With respect to S.B. 358, the Nevada Legislature made specific findings that the value of Red Rock Canyon would be diminished, and it would be detrimental to the County and State "if the scenic views and largely rural character of Red Rock Canyon were to be encroached upon by development that is on a large scale or of inappropriate character." Act of May 19, 2003, ch. 105, 2003 Nev. Stat. 595, 596. Surely, the preservation of open areas is a legitimate state purpose. See Fry v. City of Hayward, 701 F. Supp. 179, 182 (N.D. Cal. 1988). The State Defendants point out that the Act is a standstill statute that covers over sixty square miles of property abutting Red Rock Canyon and maintains the status quo by retaining the current levels of zoning.

However, Plaintiff cites to specific portions of legislative history for S.B. 358 that appear to substantiate its claim that the legislature directly targeted its particular property. State Senator Dina Titus, a co-sponsor of S.B. 358, wrote a letter, dated May 6, 2003, to the Clark County Commissioners expressing her support for their resolution advocating the purchase of the Gypsum Mine Property with the intent to subsequently transfer those lands to BLM to be managed as part of the RRCNCA. She stated:

I am writing in full support of your proposed resolution advocating the acquisition of the former James Hardie gypsum mine lands and subsequent transfer of those lands, once restored, to the BLM to be managed as part of the Red Rock Conservation Area. You are to be commended for your leadership and perseverance on this important issue.
As you know, I am sponsoring a companion bill in the legislature, SB 358, which would freeze the current rural zoning in the area while your proposed acquisition is being negotiated. This is an important intermediate step for two reasons: First, the current owner is much more likely to be a willing seller if he is denied the ability to more densely develop the land. Second, such limitations will prevent the fair market value from skyrocketing and thus save taxpayer dollars.
I believe this three-pronged, county-state-federal, collaborative approach to preserving Red Rock is the appropriate way to proceed . . .

(Compl. ¶ 20.)

Senator Titus reiterated her position during her testimony before the relevant state legislative committee. She noted that Clark County hoped to buy the Gypsum Mine property, and S.B. 358 would lock in the existing zoning. "Locking in existing zoning will more likely make the owner a willing seller, and will keep the fair market value from skyrocketing, which will cost less in public dollars." (Compl. ¶ 22.) Consequently, taking the facts in the light most favorable to the Plaintiff, Plaintiff has stated a cognizable equal protection claim as to S.B. 358 that may entitle it for relief under a "class of one" theory.

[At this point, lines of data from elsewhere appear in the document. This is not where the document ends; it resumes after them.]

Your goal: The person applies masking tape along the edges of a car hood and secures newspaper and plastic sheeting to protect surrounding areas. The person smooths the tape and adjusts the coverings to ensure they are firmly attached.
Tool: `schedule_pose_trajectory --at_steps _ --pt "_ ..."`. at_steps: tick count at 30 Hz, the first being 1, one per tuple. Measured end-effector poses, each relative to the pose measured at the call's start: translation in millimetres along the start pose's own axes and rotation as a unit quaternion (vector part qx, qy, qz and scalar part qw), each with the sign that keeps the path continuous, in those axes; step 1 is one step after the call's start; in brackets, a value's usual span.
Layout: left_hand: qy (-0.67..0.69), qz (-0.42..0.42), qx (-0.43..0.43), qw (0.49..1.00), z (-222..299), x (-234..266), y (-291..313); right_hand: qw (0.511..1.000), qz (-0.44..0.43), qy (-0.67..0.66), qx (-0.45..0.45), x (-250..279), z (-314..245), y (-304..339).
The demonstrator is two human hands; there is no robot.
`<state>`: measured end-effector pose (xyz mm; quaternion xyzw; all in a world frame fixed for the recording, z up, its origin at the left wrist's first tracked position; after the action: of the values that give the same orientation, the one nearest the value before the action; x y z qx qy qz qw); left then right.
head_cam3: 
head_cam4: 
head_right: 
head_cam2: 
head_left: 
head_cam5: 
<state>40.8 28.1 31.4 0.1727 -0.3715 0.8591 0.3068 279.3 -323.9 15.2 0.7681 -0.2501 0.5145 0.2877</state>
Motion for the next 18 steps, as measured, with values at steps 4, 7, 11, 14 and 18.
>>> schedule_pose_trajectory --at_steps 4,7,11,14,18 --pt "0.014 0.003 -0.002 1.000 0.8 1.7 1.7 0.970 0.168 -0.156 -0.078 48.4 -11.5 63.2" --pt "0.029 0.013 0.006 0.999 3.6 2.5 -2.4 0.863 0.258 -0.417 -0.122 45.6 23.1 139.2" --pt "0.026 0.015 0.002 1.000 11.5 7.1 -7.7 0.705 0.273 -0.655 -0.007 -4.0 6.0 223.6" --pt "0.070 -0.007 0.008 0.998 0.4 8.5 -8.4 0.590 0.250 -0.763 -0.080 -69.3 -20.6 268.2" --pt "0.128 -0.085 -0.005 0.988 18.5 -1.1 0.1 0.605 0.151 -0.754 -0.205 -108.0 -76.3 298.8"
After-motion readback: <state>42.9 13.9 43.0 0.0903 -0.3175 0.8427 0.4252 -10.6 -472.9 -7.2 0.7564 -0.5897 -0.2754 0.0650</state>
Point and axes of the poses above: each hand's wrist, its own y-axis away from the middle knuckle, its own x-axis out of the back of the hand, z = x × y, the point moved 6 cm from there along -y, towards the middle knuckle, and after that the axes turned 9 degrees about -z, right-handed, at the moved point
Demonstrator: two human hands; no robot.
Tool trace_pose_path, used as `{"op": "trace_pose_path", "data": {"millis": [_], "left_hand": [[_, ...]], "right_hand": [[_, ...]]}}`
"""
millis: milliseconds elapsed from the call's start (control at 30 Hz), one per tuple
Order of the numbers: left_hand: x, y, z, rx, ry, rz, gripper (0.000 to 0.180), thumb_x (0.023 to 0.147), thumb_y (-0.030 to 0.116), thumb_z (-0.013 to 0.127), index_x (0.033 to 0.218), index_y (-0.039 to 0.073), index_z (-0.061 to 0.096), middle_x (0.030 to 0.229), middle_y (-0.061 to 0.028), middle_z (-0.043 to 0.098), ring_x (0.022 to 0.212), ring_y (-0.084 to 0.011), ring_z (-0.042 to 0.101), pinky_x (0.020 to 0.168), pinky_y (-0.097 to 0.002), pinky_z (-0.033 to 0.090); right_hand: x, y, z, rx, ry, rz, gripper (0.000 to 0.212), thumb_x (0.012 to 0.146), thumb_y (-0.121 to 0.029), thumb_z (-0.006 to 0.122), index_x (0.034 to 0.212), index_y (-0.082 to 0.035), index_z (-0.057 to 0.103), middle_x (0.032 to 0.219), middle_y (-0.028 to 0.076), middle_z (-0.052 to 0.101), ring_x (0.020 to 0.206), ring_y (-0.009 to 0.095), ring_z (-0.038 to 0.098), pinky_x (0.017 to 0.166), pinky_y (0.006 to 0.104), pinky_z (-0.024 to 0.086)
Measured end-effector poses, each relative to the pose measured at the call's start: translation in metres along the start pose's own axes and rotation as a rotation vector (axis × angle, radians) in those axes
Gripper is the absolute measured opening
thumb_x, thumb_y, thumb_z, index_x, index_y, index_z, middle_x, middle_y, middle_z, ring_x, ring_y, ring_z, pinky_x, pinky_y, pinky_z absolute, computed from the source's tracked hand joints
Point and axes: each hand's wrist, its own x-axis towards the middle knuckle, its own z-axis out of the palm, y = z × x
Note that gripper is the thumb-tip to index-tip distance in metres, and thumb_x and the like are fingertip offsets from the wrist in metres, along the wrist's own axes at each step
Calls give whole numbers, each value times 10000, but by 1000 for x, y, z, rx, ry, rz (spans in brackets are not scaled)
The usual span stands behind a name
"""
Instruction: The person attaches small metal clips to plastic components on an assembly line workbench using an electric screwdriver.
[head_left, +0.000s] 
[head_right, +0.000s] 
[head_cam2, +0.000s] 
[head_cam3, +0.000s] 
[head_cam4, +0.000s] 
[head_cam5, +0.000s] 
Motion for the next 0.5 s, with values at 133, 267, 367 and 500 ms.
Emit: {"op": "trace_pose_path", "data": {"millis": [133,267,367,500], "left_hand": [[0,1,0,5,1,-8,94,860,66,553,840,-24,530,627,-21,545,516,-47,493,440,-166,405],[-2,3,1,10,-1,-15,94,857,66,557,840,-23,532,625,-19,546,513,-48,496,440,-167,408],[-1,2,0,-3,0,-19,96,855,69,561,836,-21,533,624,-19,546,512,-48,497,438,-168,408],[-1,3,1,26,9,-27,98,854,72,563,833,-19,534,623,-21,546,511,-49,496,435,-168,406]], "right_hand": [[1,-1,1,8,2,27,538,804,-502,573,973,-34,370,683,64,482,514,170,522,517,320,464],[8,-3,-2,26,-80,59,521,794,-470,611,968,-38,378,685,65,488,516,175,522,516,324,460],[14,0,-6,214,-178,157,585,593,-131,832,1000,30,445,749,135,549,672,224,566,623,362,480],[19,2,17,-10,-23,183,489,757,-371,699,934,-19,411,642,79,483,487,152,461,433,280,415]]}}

With respect to the County's Overlay Ordinance, the stated purposes of the Ordinance include the preservation of open spaces as well as the prevention of overburdening infrastructure needs such as transportation facilities. Plaintiff asserts that, while the Ordinance may be written to include a large area, in reality the overlay district effectively applies only to Plaintiff's property because all other properties are expressly exempted or already developed. Thus, Plaintiff has stated a cognizable claim as to the Overlay Ordinance under a "class of one" theory.

C. Due Process

1. Procedural

The Constitution prohibits the government from depriving "any person or life, liberty or property without due process of law." U.S. CONST. amend. V XIV. Plaintiff asserts a procedural due process violation in that it alleges that S.B. 358 and the Overlay Ordinance eliminate "any process by which Plaintiff may apply for zoning relief available to other property owners." (Compl. ¶ 45.) Essentially, Plaintiff bases its due process claim on a deprivation of procedure, not a deprivation an established property right. This reasoning is faulty for several reasons.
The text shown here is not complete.